El problema de darle la vuelta a la tortilla es que no aterrice donde debe.
La paradoja es que es imposible hacer una tortilla sin darle la vuelta (aunque ya aparecerá quien me rectifique), y eso no depende de los huevos que uno le eche, ni de las patatas, ni de si es con cebolla o sin cerebro, ni de las pizcas de sal que espolvoreemos sobre ella.
Sí tiene más que ver con el cuajo, con el cuajo que uno tenga a la hora de tomar decisiones.
Para darle la vuelta a la tortilla hay que tener además: equilibrio, fuerza y hambre, la sartén por el mango, ayudarse de un plato de confianza y rezar todo lo que uno sepa.
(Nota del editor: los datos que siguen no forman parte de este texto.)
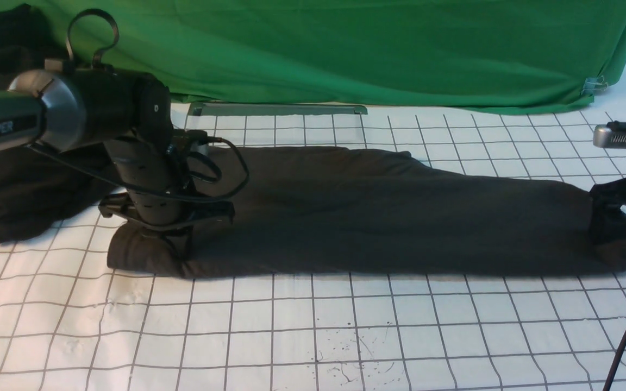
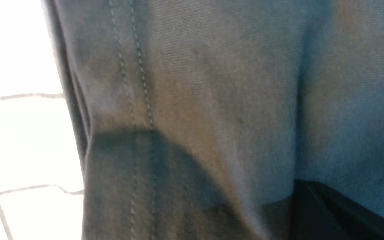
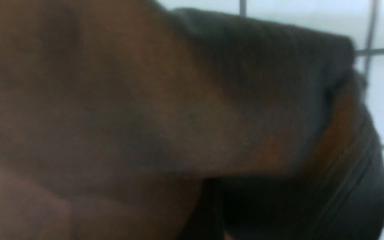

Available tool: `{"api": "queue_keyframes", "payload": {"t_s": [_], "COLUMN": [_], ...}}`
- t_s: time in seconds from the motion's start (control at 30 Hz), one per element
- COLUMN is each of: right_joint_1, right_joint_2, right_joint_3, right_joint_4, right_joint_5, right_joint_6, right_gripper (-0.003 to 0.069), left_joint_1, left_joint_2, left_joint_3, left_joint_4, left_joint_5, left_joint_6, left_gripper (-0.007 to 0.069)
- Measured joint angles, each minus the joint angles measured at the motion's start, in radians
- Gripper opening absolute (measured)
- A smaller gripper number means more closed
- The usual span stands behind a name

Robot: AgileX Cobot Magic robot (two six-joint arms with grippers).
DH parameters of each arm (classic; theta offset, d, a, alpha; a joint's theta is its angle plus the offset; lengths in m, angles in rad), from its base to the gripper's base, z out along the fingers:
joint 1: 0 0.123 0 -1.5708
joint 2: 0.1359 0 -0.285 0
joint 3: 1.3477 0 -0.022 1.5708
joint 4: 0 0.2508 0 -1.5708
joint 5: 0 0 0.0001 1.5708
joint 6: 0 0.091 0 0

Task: Fold a long-sleeved shirt over a white checkered tablecloth.
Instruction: 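Pull the folded dark garment lengthwise by its ends to straighten it flat on the table, then fold the right end of the dark garment over onto its left end with the right gripper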

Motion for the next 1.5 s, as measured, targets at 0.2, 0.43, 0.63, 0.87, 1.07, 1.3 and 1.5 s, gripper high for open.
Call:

Ya no digo nada si, en lugar de utilizar un recipiente plano para hacer la tortilla por las dos caras, nos da por practicar malabarismos y la lanzamos al aire para voltearla. Lo cantaba Mecano: "Entre el cielo y el suelo hay algo con tendencia a quedarse calvo" ese algo no somos sino nosotros mismos intentando acertar, jugando a averiguar la trayectoria de ese picado de tortilla con tirabuzón para que se deposite con suavidad en su lugar en el mundo. Esos segundos, junto al valor que conlleva darle la vuelta a la tortilla son cruciales. Un instante en el tiempo, tiempo detenido como cuando uno echa una carta en el buzón de correos.
La cara más liviana del miedo, pero miedo al fin y al cabo.
Pero no hay otra si uno quiere un pincho.
El problema de darle la vuelta a la tortilla es que, si no aterriza donde debe, uno tiene que ir de nuevo a la nevera a comerse lo que haya.